У меня же, курящей, было всего 20 спичек. Разбуженный врач сказал сердито: «Ну и принимайте роды! Перевяжите пупок на 10 сантиметров. Зачем вам я?» Дал ножницы, бинта отмотал и опять захрапел. Все это в полном мраке, все на ощупь.
Тамара стонет. Точно срока родов не знает, у гинекологов не обследовалась. Я призналась ей, что роды принимаю первый раз. «Ничего, сестричка, нас учили немного. Я вам подсказывать буду». Она тоже офицерша, вернее, «юнкерша». У девочки ничего, кроме легкого платьица, что на ней, нет. В руке зажат лишь маленький пакетик пеленок и одеяльце.
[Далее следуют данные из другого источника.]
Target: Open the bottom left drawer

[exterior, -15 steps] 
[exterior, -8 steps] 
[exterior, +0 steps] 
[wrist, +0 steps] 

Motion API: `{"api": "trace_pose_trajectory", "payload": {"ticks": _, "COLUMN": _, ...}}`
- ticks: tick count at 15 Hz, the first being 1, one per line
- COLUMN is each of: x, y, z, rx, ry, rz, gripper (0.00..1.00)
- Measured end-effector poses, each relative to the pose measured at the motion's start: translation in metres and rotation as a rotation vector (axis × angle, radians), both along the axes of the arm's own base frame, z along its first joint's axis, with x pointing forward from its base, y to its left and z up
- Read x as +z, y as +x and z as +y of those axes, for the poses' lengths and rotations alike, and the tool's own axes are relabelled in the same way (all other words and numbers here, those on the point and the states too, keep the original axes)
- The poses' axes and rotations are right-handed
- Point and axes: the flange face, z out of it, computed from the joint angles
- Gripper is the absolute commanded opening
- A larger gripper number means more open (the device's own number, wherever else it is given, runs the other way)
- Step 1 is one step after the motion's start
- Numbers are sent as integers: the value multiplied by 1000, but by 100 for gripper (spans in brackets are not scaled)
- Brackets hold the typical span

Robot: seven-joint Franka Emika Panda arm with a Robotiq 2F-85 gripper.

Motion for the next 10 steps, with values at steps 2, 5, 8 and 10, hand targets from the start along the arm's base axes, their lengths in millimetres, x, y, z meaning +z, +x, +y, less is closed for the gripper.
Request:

В кармане — завернутый в резину «стерильный» шнурочек — завязать пуповину.
Но главное — начались уже потуги, а вокруг — кромешная тьма. Кладу ее на верхние нары ногами наружу на собственную, ощупью постеленную, простынку. Кружки возле бочки с водой не нащупала. Собственной мисочкой начерпываю воду, чтобы обмыть свои руки и лоно роженицы. В темноте потеряла бинтик для пуповины. Господи, хоть бы скорее рассвет! Но если он где-то и забрезжил, в вагоне с узкими щелями продушин, да еще затянутых колючей проволокой, света не прибавилось. Мы обе завидуем старорежимным крестьянкам, рожавшим в поле, на снопах, о чем напомнила отправлявшая нас, так называемая, врачиха.